▸ WHAT IS EXPECTED:
For every entry below, retype it exactly as it reads.

# # # # # # #

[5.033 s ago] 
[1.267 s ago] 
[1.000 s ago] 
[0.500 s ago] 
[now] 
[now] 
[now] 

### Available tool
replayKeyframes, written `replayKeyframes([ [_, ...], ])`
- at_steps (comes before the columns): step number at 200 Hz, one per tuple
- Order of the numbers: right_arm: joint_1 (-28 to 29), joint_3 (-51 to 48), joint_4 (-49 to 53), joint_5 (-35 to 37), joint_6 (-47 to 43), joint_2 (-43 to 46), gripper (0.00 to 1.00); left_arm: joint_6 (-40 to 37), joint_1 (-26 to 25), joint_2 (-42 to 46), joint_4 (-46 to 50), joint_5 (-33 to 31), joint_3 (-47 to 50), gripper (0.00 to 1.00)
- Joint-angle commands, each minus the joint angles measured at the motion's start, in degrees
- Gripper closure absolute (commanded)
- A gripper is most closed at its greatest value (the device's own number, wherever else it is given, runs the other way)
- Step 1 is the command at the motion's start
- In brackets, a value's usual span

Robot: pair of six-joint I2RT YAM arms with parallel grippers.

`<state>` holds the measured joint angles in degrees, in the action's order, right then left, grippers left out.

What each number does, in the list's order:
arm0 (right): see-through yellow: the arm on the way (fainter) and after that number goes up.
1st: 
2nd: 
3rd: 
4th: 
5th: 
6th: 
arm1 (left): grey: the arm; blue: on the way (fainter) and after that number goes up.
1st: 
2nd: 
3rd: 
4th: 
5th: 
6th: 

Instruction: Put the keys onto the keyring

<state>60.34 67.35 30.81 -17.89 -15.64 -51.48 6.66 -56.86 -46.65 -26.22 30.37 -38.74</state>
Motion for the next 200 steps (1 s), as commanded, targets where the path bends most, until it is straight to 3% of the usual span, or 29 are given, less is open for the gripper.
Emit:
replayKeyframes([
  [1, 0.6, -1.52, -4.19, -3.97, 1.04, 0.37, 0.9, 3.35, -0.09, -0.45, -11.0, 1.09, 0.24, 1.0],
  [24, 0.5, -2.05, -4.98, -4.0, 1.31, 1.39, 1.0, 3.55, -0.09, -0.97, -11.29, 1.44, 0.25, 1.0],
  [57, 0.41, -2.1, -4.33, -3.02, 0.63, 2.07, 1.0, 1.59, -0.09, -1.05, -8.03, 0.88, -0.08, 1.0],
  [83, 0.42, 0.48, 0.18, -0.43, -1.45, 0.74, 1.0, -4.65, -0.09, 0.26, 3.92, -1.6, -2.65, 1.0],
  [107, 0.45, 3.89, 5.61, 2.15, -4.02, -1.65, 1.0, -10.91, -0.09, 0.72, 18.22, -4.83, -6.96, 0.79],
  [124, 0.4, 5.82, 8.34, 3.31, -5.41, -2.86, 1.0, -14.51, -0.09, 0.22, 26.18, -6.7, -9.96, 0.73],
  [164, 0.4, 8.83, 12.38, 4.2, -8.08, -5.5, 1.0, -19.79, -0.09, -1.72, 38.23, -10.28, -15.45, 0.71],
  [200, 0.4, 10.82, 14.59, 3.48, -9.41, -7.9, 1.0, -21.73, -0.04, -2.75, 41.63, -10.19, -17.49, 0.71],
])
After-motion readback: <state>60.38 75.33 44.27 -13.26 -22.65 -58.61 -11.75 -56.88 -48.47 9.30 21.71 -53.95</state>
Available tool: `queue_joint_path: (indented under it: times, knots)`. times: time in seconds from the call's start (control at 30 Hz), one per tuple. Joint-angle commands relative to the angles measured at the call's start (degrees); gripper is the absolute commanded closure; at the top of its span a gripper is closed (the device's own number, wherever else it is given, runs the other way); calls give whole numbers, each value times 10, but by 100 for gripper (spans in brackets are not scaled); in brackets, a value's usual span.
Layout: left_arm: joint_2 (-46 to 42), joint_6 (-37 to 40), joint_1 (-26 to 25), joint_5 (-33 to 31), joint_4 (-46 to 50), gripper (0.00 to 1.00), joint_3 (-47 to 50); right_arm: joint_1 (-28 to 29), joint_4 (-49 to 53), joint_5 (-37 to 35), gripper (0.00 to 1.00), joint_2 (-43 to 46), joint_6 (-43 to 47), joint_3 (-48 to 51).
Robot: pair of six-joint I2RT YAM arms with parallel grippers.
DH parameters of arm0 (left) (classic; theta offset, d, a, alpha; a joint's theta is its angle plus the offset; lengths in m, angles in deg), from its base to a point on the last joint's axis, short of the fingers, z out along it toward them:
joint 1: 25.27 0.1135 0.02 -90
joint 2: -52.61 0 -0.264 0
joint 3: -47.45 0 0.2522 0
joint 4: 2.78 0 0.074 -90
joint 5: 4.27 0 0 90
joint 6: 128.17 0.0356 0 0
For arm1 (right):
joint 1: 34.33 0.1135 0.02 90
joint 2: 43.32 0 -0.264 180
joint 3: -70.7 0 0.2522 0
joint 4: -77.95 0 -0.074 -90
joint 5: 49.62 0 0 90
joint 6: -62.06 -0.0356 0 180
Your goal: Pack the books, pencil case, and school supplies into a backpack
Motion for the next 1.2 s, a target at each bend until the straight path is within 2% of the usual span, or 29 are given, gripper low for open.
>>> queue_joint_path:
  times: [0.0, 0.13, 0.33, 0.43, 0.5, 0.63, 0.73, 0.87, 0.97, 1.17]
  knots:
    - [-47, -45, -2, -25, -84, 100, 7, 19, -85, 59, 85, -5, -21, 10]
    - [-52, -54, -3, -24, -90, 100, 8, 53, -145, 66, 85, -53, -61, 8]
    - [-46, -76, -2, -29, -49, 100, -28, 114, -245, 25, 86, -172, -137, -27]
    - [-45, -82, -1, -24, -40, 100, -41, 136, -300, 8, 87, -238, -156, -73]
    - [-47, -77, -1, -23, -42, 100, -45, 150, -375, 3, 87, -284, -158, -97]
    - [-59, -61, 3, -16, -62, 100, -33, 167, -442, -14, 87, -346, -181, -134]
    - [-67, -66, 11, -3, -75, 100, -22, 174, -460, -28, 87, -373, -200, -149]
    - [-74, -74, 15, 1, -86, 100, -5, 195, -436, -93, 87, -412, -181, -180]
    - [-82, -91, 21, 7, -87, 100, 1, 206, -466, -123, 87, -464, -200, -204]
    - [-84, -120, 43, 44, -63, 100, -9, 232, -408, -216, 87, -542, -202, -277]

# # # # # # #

▸ RESPONSE TO THIS TASK:
[5.033 s ago] 
[1.267 s ago] 
[1.000 s ago] 
[0.500 s ago] 
[now] 
[now] 
[now] 

### Available tool
replayKeyframes, written `replayKeyframes([ [_, ...], ])`
- at_steps (comes before the columns): step number at 200 Hz, one per tuple
- Order of the numbers: right_arm: joint_1 (-28 to 29), joint_3 (-51 to 48), joint_4 (-49 to 53), joint_5 (-35 to 37), joint_6 (-47 to 43), joint_2 (-43 to 46), gripper (0.00 to 1.00); left_arm: joint_6 (-40 to 37), joint_1 (-26 to 25), joint_2 (-42 to 46), joint_4 (-46 to 50), joint_5 (-33 to 31), joint_3 (-47 to 50), gripper (0.00 to 1.00)
- Joint-angle commands, each minus the joint angles measured at the motion's start, in degrees
- Gripper closure absolute (commanded)
- A gripper is most closed at its greatest value (the device's own number, wherever else it is given, runs the other way)
- Step 1 is the command at the motion's start
- In brackets, a value's usual span

Robot: pair of six-joint I2RT YAM arms with parallel grippers.

`<state>` holds the measured joint angles in degrees, in the action's order, right then left, grippers left out.

What each number does, in the list's order:
arm0 (right): see-through yellow: the arm on the way (fainter) and after that number goes up.
1st: 
2nd: 
3rd: 
4th: 
5th: 
6th: 
arm1 (left): grey: the arm; blue: on the way (fainter) and after that number goes up.
1st: 
2nd: 
3rd: 
4th: 
5th: 
6th: 

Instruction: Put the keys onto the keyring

<state>60.34 67.35 30.81 -17.89 -15.64 -51.48 6.66 -56.86 -46.65 -26.22 30.37 -38.74</state>
Motion for the next 200 steps (1 s), as commanded, targets where the path bends most, until it is straight to 3% of the usual span, or 29 are given, less is open for the gripper.
Emit:
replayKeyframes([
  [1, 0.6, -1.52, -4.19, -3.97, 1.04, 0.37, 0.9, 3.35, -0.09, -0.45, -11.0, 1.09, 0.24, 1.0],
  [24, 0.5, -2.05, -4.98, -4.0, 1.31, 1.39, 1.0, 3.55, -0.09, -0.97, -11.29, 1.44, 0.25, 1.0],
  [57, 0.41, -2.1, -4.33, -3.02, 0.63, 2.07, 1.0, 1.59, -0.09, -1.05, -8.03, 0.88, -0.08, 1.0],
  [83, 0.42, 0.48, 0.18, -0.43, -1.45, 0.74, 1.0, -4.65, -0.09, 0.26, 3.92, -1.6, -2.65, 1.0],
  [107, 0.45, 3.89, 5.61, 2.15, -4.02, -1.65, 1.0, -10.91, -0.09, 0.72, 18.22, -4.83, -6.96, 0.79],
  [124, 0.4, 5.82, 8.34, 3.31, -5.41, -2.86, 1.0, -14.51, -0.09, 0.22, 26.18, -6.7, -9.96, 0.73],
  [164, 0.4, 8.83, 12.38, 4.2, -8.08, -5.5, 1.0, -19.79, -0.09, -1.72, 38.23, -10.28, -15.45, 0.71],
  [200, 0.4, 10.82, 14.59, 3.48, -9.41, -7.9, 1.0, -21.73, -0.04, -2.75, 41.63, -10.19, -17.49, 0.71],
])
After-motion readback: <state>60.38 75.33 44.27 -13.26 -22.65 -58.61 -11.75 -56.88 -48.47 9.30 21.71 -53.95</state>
Available tool: `queue_joint_path: (indented under it: times, knots)`. times: time in seconds from the call's start (control at 30 Hz), one per tuple. Joint-angle commands relative to the angles measured at the call's start (degrees); gripper is the absolute commanded closure; at the top of its span a gripper is closed (the device's own number, wherever else it is given, runs the other way); calls give whole numbers, each value times 10, but by 100 for gripper (spans in brackets are not scaled); in brackets, a value's usual span.
Layout: left_arm: joint_2 (-46 to 42), joint_6 (-37 to 40), joint_1 (-26 to 25), joint_5 (-33 to 31), joint_4 (-46 to 50), gripper (0.00 to 1.00), joint_3 (-47 to 50); right_arm: joint_1 (-28 to 29), joint_4 (-49 to 53), joint_5 (-37 to 35), gripper (0.00 to 1.00), joint_2 (-43 to 46), joint_6 (-43 to 47), joint_3 (-48 to 51).
Robot: pair of six-joint I2RT YAM arms with parallel grippers.
DH parameters of arm0 (left) (classic; theta offset, d, a, alpha; a joint's theta is its angle plus the offset; lengths in m, angles in deg), from its base to a point on the last joint's axis, short of the fingers, z out along it toward them:
joint 1: 25.27 0.1135 0.02 -90
joint 2: -52.61 0 -0.264 0
joint 3: -47.45 0 0.2522 0
joint 4: 2.78 0 0.074 -90
joint 5: 4.27 0 0 90
joint 6: 128.17 0.0356 0 0
For arm1 (right):
joint 1: 34.33 0.1135 0.02 90
joint 2: 43.32 0 -0.264 180
joint 3: -70.7 0 0.2522 0
joint 4: -77.95 0 -0.074 -90
joint 5: 49.62 0 0 90
joint 6: -62.06 -0.0356 0 180
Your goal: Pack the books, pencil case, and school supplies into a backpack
Motion for the next 1.2 s, a target at each bend until the straight path is within 2% of the usual span, or 29 are given, gripper low for open.
>>> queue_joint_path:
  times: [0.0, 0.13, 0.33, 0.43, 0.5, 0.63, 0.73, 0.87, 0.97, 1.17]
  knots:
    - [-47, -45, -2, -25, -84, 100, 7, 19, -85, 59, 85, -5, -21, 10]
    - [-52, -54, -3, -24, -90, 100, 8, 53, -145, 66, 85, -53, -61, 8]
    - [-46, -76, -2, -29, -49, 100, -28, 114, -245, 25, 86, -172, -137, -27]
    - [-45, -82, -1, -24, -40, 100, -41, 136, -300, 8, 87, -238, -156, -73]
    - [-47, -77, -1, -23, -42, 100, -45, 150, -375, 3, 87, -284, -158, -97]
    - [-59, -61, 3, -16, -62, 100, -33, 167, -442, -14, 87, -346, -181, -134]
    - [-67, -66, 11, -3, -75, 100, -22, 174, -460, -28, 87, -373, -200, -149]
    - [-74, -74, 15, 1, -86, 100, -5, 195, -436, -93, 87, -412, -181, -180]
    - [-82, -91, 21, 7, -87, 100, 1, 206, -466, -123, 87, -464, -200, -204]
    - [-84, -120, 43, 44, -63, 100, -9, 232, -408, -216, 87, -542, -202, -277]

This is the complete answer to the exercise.